She said the girl would have regarded her, as a teacher, as "the most powerful person in the room".
"The attacker was on the knee of the teacher showing off his prestigious position. The girl felt helplessness, unfairness and anger," she said.
"I needed to do something and do it urgently, something very effective that would console her and register the harm on her emotion.
"I was not only a teacher but also the mother of the attacker. A strong signal had to be sent to the girl and to my son as well that no child in the class was superior to others even if he was the son of a teacher. I had to let them know that the teacher's son did not have the privilege to harm others without punishment."
She said: "Just telling [my son] off and letting him know that what he did was wrong was not enough to repair the emotional harm that the girl had suffered.
"However I was not able to use corporal punishment. I did not want to inflict bodily or emotional harm to my son. I had to find out some other measure very quickly.
"An idea came to me that a gesture would work. I remembered the false strike by hand adopted by my grandmother in Korea to console her grandchildren when they were hit by some object.
"If the child was hit by a stone, the grandmother would pretend to strike the stone. If a child was running and hit the furniture, the grandmother would pretend to strike the furniture with a strong word. Then the child felt his pain was reduced because something had been done to punish the wrong."
She decided to do the same thing with her son.
"I made a big move with my hand and touched the back of [my son], with a reproving word," she said.
"The actual force felt by [my son] would be no more than he felt when I patted him while singing a lullaby to get him to sleep. [He] did not feel any pain, whether to his body or to his emotion. He did not cry."

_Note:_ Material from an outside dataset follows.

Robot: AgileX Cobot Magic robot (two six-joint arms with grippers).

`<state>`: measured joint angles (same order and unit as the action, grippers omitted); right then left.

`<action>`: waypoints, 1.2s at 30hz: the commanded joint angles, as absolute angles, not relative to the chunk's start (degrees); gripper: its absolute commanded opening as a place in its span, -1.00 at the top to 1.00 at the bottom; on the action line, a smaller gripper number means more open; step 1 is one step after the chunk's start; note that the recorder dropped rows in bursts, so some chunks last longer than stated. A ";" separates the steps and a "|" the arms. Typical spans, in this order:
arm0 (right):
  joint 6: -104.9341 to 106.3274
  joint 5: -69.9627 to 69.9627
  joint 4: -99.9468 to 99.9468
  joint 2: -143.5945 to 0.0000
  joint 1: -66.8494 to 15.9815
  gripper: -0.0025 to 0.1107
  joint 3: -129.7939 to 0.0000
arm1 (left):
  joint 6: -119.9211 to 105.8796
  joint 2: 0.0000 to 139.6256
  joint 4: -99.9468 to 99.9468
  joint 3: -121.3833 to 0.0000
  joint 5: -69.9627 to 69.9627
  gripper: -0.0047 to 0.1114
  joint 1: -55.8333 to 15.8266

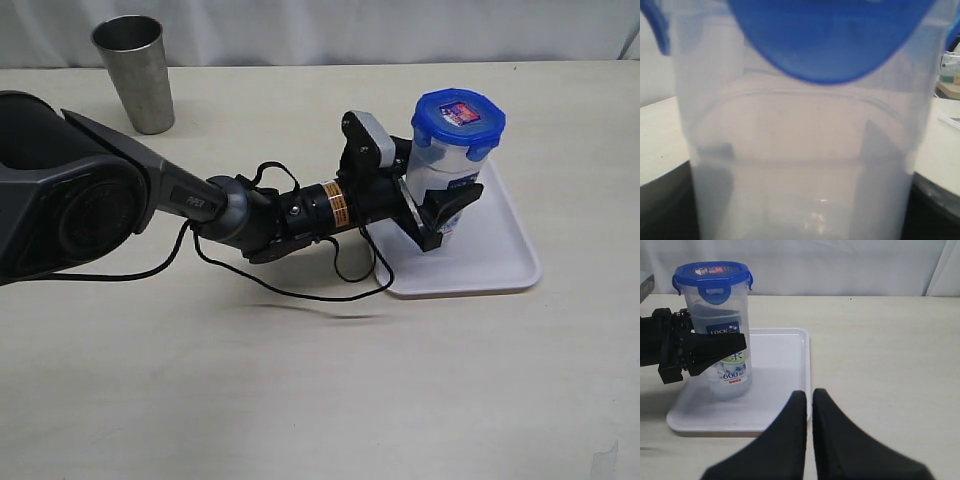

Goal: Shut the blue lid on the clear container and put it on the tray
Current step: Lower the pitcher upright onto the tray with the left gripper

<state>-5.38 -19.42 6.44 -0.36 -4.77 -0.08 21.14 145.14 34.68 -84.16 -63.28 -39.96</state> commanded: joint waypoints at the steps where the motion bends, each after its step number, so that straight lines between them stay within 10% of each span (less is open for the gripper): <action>1: -5.14 -19.62 6.90 0.00 -4.52 0.88 0.00 | 20.64 144.63 33.34 -84.75 -64.24 -0.46 -39.86; 20: -5.14 -19.62 6.90 0.00 -4.52 0.88 0.00 | 21.37 144.63 33.93 -84.75 -60.74 -0.48 -39.06; 36: -5.14 -19.62 6.90 0.00 -4.52 0.88 0.00 | 21.51 144.63 40.22 -84.75 -58.55 -0.87 -37.66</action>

But she felt that she had shown that the girl's emotional pain "was felt by the teacher and [my son] had been punished".
The teacher's team leader, who saw the incident from about nine metres away, told the tribunal on the first day of the hearing that she saw the teacher "smack" her son and her son then started crying.
But the teacher insisted under questioning that her son did not cry.
Michael Regan, counsel for the Teaching Council's complaints investigation committee, asked how her son could have learnt a lesson from the incident if she only patted him in the same way she did when she was singing a lullaby to him.
The teacher said her son would have understood that "it's a different situation".
When tribunal deputy chairman Tim MacKenzie asked her whether the girl saw her "false strike" on her son, she said: "To be honest, I'm not sure. She was more sad that the construction was destroyed."
She said a separate incident, in which a student teacher claimed the teacher smacked her daughter three times, happened after her daughter spilled water from a water purifier. She denied smacking her.
"I approached [my daughter], held her firmly, and told her with a strong voice to stop it," she said.
The student teacher had said that there was no water involved, and Regan noted that in her first interview with her employers about the incident the teacher also did not mention water and said her daughter "was touching the resources and I was scared she was going to put little ones in her mouth, so I spoke to her very firmly and she cried".
Asked why she had changed her story, she said she was "very nervous and afraid" at the meeting with her employers.
"To be honest, I can't clearly remember what I was saying," she said.
Tribunal member Nikki Parsons, a senior manager for Te Rito Maioha Early Childhood NZ, noted that the teacher had used words like "punish" and "discipline" to explain her actions.
"In an early childhood centre, we tend to use more positive language, and 'discipline' is not a word that we would use, so can you talk to me about, in this incident, on reflection, is there another way that you could have handled that situation?" she asked.
The teacher replied: "Of course. I can use just talk to [my son], or move [him] away to a different area, or hand [him] to another teacher. Those are strategies that I can use if they don't like any physical touch."